Article paru dans "LE MONDE" - 8 avril 2006
"Il faut réconcilier la société française avec ses entreprises"
Invitée du journal télévisé de TF1, Ségolène ROYAL, cible son intervention sur "les entreprises" et "la société française" avec pour objectif de les "réconcilier"
D'emblée, Ségolène Royal, invitée du journal télévisé de TF1, jeudi 6 avril, a ciblé son intervention sur... "les entreprises" et "la société française" avec, pour trait d'union, cet objectif : les "réconcilier". La présidente socialiste de la région Poitou-Charentes, candidate à l'investiture du PS pour l'élection présidentielle de 2007, poursuit, dans le droit-fil de ses précédentes interventions, une démarche singulière.
Là où ses concurrents socialistes accentuent leur discours à gauche et dénoncent une "crise sociale et politique", elle répond par "crise morale" et "ordre juste". Là où les autres imaginent des plans emplois opposables au contrat première embauche (CPE), elle appelle simplement à "rapprocher les universités des entreprises". C'est au nom des entreprises et de leur "intérêt" qu'elle a d'ailleurs pris des mesures dans sa région pour priver d'aides publiques celles qui utiliseraient des CPE ou des contrats nouvelles embauches (CNE), similaires aux premiers mais réservés aux PME. "Aux entreprises de montrer l'exemple", a-t-elle annoncé sur TF1.
"JE M'OCCUPE DE LA FRANCE"
Pour appuyer son propos, Mme Royal a pris le cas de GDF. "Quand on voit le patron de Gaz de France (Jean-François Cirelli) augmenter son salaire alors que le prix du gaz augmente et que des familles vont basculer dans le surendettement et qu'il annonce en même temps des licenciements, ça ne donne pas un bon exemple de l'entreprise, a-t-elle lancé.
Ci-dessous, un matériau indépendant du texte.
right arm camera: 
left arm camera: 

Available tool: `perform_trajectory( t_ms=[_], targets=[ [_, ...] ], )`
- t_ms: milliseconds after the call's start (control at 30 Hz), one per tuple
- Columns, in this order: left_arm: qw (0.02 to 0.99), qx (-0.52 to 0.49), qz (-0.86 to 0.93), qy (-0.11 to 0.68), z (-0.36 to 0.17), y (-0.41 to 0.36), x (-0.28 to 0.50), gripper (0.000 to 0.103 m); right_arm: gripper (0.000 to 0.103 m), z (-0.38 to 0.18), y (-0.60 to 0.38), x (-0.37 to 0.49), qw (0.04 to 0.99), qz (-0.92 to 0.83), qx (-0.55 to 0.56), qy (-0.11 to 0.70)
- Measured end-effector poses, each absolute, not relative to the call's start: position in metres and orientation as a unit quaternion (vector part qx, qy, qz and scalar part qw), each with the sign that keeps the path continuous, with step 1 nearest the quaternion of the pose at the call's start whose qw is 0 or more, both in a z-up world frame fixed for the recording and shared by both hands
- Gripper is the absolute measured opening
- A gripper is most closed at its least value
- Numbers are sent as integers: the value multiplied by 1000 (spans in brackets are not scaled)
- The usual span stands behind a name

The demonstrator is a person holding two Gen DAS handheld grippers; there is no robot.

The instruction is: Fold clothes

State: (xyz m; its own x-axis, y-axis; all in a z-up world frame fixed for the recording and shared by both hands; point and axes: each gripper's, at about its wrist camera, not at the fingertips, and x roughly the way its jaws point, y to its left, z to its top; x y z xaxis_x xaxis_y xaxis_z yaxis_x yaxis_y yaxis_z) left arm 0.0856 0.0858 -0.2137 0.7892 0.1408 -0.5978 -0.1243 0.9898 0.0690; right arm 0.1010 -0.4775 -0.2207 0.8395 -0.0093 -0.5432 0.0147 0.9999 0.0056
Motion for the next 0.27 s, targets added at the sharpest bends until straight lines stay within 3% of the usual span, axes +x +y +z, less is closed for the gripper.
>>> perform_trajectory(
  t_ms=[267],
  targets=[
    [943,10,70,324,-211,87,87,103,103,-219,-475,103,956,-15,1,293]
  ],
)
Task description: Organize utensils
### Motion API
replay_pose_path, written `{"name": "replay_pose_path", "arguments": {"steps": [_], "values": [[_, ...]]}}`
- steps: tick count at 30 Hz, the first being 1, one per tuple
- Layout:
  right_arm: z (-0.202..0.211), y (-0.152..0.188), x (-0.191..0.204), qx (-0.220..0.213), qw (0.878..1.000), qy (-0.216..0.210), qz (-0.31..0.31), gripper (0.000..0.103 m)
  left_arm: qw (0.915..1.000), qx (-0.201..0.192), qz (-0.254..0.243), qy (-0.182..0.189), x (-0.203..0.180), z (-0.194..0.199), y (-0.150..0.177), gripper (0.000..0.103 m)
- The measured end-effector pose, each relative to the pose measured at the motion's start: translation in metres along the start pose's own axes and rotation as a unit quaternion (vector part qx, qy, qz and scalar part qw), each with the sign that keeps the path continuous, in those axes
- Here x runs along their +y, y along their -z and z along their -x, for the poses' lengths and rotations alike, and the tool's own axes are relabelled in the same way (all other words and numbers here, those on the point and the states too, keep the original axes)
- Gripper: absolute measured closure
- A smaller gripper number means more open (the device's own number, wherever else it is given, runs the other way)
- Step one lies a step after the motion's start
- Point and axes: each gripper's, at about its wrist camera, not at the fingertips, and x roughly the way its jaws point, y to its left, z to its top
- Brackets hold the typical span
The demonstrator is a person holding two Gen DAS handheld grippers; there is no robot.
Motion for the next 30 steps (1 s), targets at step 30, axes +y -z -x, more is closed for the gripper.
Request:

Or beaucoup de chefs d'entreprise ont envie de construire la France d'aujourd'hui." L'autre contre-exemple, c'est le premier ministre, Dominique de Villepin. En proposant le CPE, il "a cédé à la frange la plus conservatrice du patronat, qui considère que la flexibilité doit être supportée par les seuls salariés".
Conseillère de François Mitterrand dans les années 1980, Mme Royal n'a rien oublié des leçons de l'ancien chef de l'Etat. C'est lui qui avait lancé, après les nationalisations, la campagne et l'idée de "réconcilier les Français et l'entreprise". Mais elle y ajoute une touche personnelle, version années 2000, en vantant les mérites d'un Tony Blair très contesté dans la gauche française.
"Caricaturer et diaboliser l'autre témoigne en général d'un grand vide de la pensée", s'est-elle défendue dans Le Nouvel Observateur. "J'ai simplement regardé ce que M. Blair avait fait, a-t-elle ajouté. Il a massivement réinvesti dans les services publics. Il a aussi fait baisser le chômage en général, et celui des jeunes en particulier, avec une part de flexibilité, c'est vrai, et la persistance d'un grand nombre de travailleurs pauvres, mais aussi avec un message de dynamisme et de confiance faite aux jeunes, avec une interpellation aux entreprises pour qu'elles leur donnent leur chance et leur confient des responsabilités."
Tout aussi singulière est sa méthode basée sur "l'expertise citoyenne" qu'elle met en avant avec son association Désirs d'avenir et le site Internet du même nom. "Il faut savoir écouter, écouter pour agir juste, a-t-elle déclaré sur TF1. Si on fait l'impasse sur cette phase démocratique qui consiste à respecter les Français, les meilleurs connaisseurs de ce qu'ils vivent et de ce qu'ils attendent, alors les réformes sont considérées comme injustes." Sur le CPE, Dominique de Villepin a ainsi "agi avec beaucoup d'arrogance". "Il croit qu'il détient la vérité tout seul, et ça, dans la France moderne, c'est terminé", a affirmé Mme Royal. Les concurrents ? A droite comme à gauche, elle prétend les ignorer : "Je ne m'occupe pas des adversaires, je m'occupe de la France, de ses souffrances, de ses désordres."